→ **About this task**
Your copy starts at the line containing "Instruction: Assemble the" and ends at the last line of the material below. Reproduce those lines exactly, with no pictures.

+===+

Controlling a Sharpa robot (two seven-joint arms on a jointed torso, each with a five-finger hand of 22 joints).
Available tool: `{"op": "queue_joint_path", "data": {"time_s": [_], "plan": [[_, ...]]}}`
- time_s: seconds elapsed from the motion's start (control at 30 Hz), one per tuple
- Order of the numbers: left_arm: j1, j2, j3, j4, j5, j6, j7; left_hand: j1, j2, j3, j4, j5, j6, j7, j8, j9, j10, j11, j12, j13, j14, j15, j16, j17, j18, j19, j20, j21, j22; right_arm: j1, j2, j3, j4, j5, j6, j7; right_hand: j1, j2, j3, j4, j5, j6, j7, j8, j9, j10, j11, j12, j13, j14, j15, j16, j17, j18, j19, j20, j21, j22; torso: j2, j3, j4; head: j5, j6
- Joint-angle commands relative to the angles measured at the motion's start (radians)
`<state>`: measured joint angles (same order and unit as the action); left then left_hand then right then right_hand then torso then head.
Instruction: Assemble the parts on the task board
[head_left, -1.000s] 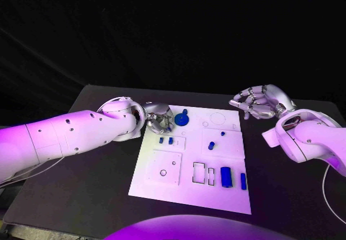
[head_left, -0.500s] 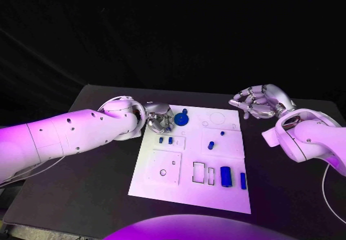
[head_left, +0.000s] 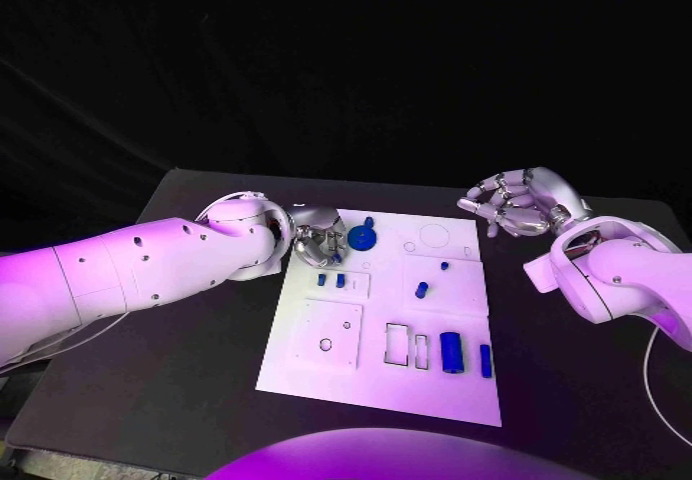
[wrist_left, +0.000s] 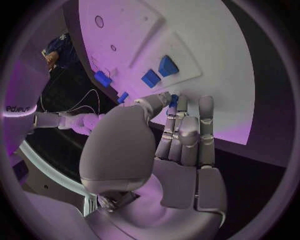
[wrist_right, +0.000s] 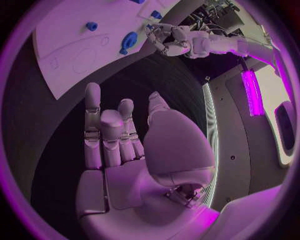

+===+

→ **Answer area**
Instruction: Assemble the parts on the task board
[head_left, -1.000s] 
[head_left, -0.500s] 
[head_left, +0.000s] 
[wrist_left, +0.000s] 
[wrist_right, +0.000s] 

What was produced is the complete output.